Think of a thing's identity as it's value, not it's container

#watercooler #computerscience #architecture #programming

Writing code that works is hard. I've been exploring things that make software complex in an attempt to learn how to write better code. I guess "better" is subjective, but in this case I mean "easier to change" and "with fewer bugs". State is one big factor that makes software complex. Most code that does anything useful needs state, though.

How we model that state can make a big difference in how easy or hard it is to understand code. It really comes down to reference vs. value equality semantics, but those are abstract terms and ways of thinking about things that nobody really talks about in real life.

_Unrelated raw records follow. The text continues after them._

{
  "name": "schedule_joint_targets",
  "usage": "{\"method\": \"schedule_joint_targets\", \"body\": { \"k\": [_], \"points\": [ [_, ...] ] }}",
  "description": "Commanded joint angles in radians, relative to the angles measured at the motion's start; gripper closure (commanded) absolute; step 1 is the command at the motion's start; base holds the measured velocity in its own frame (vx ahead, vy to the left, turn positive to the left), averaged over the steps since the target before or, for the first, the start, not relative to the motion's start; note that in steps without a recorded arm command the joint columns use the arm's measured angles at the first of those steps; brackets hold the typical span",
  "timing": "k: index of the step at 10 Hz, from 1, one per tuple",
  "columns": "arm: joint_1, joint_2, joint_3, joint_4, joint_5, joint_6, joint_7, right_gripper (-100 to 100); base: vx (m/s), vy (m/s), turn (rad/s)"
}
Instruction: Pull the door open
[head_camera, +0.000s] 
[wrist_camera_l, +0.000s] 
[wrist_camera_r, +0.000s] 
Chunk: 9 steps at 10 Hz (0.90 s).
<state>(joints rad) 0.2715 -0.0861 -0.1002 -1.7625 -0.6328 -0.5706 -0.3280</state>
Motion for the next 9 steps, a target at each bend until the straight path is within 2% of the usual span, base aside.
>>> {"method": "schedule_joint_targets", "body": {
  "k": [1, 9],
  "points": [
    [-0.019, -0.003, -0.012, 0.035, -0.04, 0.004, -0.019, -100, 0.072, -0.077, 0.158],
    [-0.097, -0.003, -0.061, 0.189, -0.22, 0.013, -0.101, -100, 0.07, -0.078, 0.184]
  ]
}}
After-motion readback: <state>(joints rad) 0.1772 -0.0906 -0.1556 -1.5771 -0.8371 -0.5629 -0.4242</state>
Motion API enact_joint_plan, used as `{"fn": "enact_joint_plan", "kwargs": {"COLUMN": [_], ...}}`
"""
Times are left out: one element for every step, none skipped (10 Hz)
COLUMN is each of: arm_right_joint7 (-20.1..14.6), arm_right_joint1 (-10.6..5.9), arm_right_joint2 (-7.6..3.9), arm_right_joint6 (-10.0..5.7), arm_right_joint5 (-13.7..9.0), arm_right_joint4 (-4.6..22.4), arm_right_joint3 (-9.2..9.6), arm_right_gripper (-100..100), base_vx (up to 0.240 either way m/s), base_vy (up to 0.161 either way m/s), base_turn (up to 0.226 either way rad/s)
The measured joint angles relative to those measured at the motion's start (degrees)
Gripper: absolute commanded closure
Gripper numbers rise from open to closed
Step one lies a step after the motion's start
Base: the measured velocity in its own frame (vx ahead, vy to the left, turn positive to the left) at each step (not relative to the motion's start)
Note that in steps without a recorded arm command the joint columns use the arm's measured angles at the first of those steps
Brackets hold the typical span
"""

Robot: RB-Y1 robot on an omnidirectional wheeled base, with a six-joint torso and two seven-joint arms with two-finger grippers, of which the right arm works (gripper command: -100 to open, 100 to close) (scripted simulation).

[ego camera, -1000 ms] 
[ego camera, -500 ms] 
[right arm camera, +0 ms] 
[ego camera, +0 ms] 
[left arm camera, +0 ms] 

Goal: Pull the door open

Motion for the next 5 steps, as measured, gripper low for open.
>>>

It's easy to gloss over this topic in a conversation about computery things, but it's one that's really worth thinking about a bit because it can have a big impact on our ability to write code that works.

Reference semantics

In most of the popular languages, each object is a unique, distinct thing, regardless of its current state. Take the example of dates in JavaScript:

> date = new Date() // Thu Jan 28 2021 21:54:34 GMT-0500 (EST)
> date.setDate(date.getDate() + 1) // 1611975274726
> date // Fri Jan 29 2021 21:54:34 GMT-0500 (EST)
> date === date // true

We make a new date, then change the internal state of that date, setting its current value to tomorrow, yet we still say it's the same date.

The thing is, it's not the same date. January 28th is not the same as January 29th, but the way we describe objects in most programming languages forces us to wrap our heads around this unnatural way of thinking about what something is.

The flip side is equally confusing -- when you look at things that seem like they should be equal but aren't. Like in JavaScript again:

[1, 2, 3] === [1, 2, 3] // false

You can see that [1, 2, 3] is actually the same as [1, 2, 3], and there are a lot of situations where it would be convenient to be able to check that programatically, but in most languages they're not actually equivalent, because each thing (array of 1, 2, 3, in this case) is a unique entity. The identity of a thing is defined as the container, the object that holds all the attributes. The current value of those attributes does not affect an object's identity in these languages.

Re-inventing equality

Thinking of identity this way forces us to re-invent what it means for things to be equal. In languages that refer to a container of attributes as a thing's identity, we have to re-define what equality means in some domain-specific sense for each new type of object. In order to check whether two obejcts are equal, you have to write extra code to check whether the current value of their attributes are equal. That can add up to a lot of extra code!

It also adds the issue of having to think about time to our code, because in this world whether two things are equal or not depends on the values of their attributes at the instant you check, but that could change. To check whether two things are equal you have to effectively pause the universe and grab a snapshot. All of this adds unnecessary complexity to code. It's unnecessary because it's imposed by the language, not a consequence of logical constraints.

Unwrap your data and think in values instead

We can get rid of this entire category of problem by thinking about a thing's identity as it's value directly, intead of wrapping it in a container and calling that the identity. There are a lot of languages where the equivalent of [1, 2, 3] === [1, 2, 3] is true, as we can intuitively see that it is.

Working with data directly like this is much easier to reason about and removes whole categories of problems to free up your mental bandwidth to work on your actual app, not problems introduced by your language.

You never have to care again about what fields to compare to see if things are equal. This also solves the time problem, because values are inherently immutable. 2 is always 2, it will never be different no matter how much later you check. This means you no longer have to care about when objects change in your code -- if you unwrap the objects and just work with values directly, it suddenly becomes possible to zero in on one tiny piece of your code and stop caring about how all the rest of it might affect the value you're currently trying to do something with.

Reference semantics add unnecessary complexity

The biggest win with writing code this way -- using naked, immutable data structures -- is that it reduces the complexity of your whole codebase. The value of a given thing is always transparent, and never changes over time. This removes whole classes of complexity that we can just stop caring about. You never have to worry again about what other methods might sneakily change the thing you're working with. And you don't have to care about when things happen anymore, either. You can always know that whatever value you're dealing with is static for the purposes of your current context.

Clojure is one language that is designed like this by default, but it's possble to write code this way in many languages. Give it a try and see what you think!